The bigger jump was the play of its defensive line. The Buckeyes' linemen wanted to prove they could still dominate without Chase Young around. On Saturday, they did. Jonathon Cooper was a beast, nose tackle Tommy Togiai had three sacks and Haskell Garrett followed his impressive performance against Nebraska with another one.

The Buckeyes sacked Sean Clifford five times. They limited the Nittany Lions to 67 rushing yards on 22 carries, excluding the sacks.

“I would say it was a big step forward,” Ohio State coach Ryan Day said. “To win this game on the road is a huge step for us. But there's a lot to be done, absolutely. And we'll just keep going back to work. But I think that's really encouraging, that there's a lot of work to be done if you still play like this and win like this.”

The victory puts Ohio State on an apparent glide path toward an unprecedented fourth straight outright Big Ten championship. That may sound grossly prematurely two games into the season, and no one will catch the Buckeyes agreeing.

But it is reality.

Penn State, which lost to Indiana in its opener, is now 0-2. Its hopes of catching Ohio State are slim and none, and slim flew out of Happy Valley late Saturday night. Yet even depleted by injury and the opt-out of star linebacker Micah Parsons, the Nittany Lions probably have the most talent of anyone else in the league other than Ohio State.

After routing Minnesota last week, Michigan looked like it might be formidable. Minnesota's loss to Maryland on Friday took the heft from that win. Then the Wolverines were stunned by 24-point underdog Michigan State on Saturday.

Instead of facing the annual question about whether this is finally the year Jim Harbaugh beats Ohio State, Harbaugh is facing the even harsher question about whether he's the right coach to lead the Wolverines beyond this season.

The recruiting and development gap between Michigan and Ohio State is immense. Remember the wall around Ohio that generations of Buckeye coaches couldn't stop the Wolverines from piercing? Michigan generally doesn't even try to recruit the same elite prospects Ohio State does anymore, or at least not successfully.

Who else is there to at least give the Buckeyes a scare in the Big Ten East and even the conference overall? Not Michigan State, which lost to Rutgers in the season opener.

Seriously, it could be Indiana.

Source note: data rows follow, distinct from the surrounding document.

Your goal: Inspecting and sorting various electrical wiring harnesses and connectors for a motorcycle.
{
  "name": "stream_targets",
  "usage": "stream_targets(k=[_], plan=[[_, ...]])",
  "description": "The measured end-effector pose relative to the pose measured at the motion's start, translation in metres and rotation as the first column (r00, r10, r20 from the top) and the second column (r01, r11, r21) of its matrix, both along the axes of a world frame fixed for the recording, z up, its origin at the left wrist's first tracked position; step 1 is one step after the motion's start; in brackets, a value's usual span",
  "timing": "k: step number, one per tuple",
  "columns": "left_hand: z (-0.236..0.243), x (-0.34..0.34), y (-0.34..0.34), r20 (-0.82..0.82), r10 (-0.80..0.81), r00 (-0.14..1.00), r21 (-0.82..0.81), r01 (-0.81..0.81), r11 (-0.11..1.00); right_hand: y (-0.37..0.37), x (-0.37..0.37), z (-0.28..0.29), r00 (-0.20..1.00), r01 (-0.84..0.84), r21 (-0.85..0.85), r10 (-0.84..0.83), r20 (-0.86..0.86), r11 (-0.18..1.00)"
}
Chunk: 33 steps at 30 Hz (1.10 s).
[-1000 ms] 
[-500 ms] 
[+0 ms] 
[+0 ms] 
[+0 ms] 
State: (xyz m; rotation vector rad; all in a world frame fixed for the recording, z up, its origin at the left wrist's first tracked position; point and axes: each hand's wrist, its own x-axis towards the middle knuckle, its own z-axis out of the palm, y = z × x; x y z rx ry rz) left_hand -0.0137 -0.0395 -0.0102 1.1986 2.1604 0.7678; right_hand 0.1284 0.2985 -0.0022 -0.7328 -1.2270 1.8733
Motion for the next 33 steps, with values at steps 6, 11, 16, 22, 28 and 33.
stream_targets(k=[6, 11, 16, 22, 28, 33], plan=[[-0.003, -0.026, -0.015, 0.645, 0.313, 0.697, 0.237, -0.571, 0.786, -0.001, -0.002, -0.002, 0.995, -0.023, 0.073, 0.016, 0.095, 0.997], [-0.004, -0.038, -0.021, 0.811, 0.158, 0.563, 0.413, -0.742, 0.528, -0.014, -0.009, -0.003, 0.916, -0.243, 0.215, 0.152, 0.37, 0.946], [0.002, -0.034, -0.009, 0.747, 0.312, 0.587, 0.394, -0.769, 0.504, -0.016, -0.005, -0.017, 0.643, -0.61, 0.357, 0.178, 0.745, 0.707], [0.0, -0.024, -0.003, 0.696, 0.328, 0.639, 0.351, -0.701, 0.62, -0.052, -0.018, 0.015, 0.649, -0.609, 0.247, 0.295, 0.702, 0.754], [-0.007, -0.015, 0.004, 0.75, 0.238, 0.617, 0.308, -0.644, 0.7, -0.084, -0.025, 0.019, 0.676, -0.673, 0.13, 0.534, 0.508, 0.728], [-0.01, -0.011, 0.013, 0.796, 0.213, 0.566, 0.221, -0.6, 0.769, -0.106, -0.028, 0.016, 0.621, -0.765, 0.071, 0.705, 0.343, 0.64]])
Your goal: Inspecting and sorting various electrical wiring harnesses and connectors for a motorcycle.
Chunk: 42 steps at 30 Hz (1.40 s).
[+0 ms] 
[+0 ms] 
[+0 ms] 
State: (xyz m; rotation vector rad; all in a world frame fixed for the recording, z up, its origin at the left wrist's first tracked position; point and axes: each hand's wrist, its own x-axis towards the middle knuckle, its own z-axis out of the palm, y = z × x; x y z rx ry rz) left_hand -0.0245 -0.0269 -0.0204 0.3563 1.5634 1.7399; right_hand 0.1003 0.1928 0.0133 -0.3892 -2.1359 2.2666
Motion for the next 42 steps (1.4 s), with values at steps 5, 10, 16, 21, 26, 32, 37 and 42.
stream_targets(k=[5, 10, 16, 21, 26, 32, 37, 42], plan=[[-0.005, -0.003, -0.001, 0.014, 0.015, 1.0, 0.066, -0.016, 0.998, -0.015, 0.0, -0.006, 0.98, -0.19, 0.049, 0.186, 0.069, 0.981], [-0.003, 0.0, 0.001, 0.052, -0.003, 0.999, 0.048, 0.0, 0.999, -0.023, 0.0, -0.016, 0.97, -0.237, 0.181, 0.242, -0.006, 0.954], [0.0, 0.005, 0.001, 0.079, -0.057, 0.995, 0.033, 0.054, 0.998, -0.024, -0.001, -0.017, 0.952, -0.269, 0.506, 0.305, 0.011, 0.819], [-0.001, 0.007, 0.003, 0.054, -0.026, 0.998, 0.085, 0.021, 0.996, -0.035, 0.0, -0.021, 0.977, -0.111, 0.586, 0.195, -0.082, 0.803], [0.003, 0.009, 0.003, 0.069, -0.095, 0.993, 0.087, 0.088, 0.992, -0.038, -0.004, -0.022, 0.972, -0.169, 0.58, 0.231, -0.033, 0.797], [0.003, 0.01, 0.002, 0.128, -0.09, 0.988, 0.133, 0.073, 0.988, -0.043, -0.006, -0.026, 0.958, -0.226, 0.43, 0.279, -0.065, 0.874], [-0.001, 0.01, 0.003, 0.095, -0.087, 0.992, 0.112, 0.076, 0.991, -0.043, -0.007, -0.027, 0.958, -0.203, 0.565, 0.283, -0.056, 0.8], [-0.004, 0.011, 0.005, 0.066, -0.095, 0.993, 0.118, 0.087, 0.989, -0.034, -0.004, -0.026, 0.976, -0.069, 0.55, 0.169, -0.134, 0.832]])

Tom Allen has done a terrific job in Bloomington, and the Hoosiers finally got a signature win in their opener with a dramatic win over Penn State.

But Indiana hasn't beaten Ohio State since 1988. IU has thrown some scares into the Buckeyes recently, but the talent gap between the programs is significant.

As for the Big Ten West, that's also a mess. Wisconsin looked terrific in its opener and certainly would be a challenge for the Buckeyes. But the Badgers are sidelined by a COVID-19 outbreak and might not be play enough games to be eligible for the conference title. Minnesota's boat has rowed into the rocks. Iowa blew a 17-0 lead and lost to Northwestern.

When Northwestern, Purdue and Indiana are the only other 2-0 teams in the Big Ten, that says about all you need to know. Luke Fickell's Cincinnati Bearcats would be the second-best team in the Big Ten if they were in the conference.

This all should be a comfort as well as a worry to the Buckeyes. They can continue to hone their game without serious threat of losing. If COVID doesn't wreck the season, the Buckeyes probably have the easiest path to the College Football Playoff of any team in the nation.

But once they get there, they likely won't have faced serious opposition. More than ever, complacency might be the biggest opponent the Buckeyes face until then.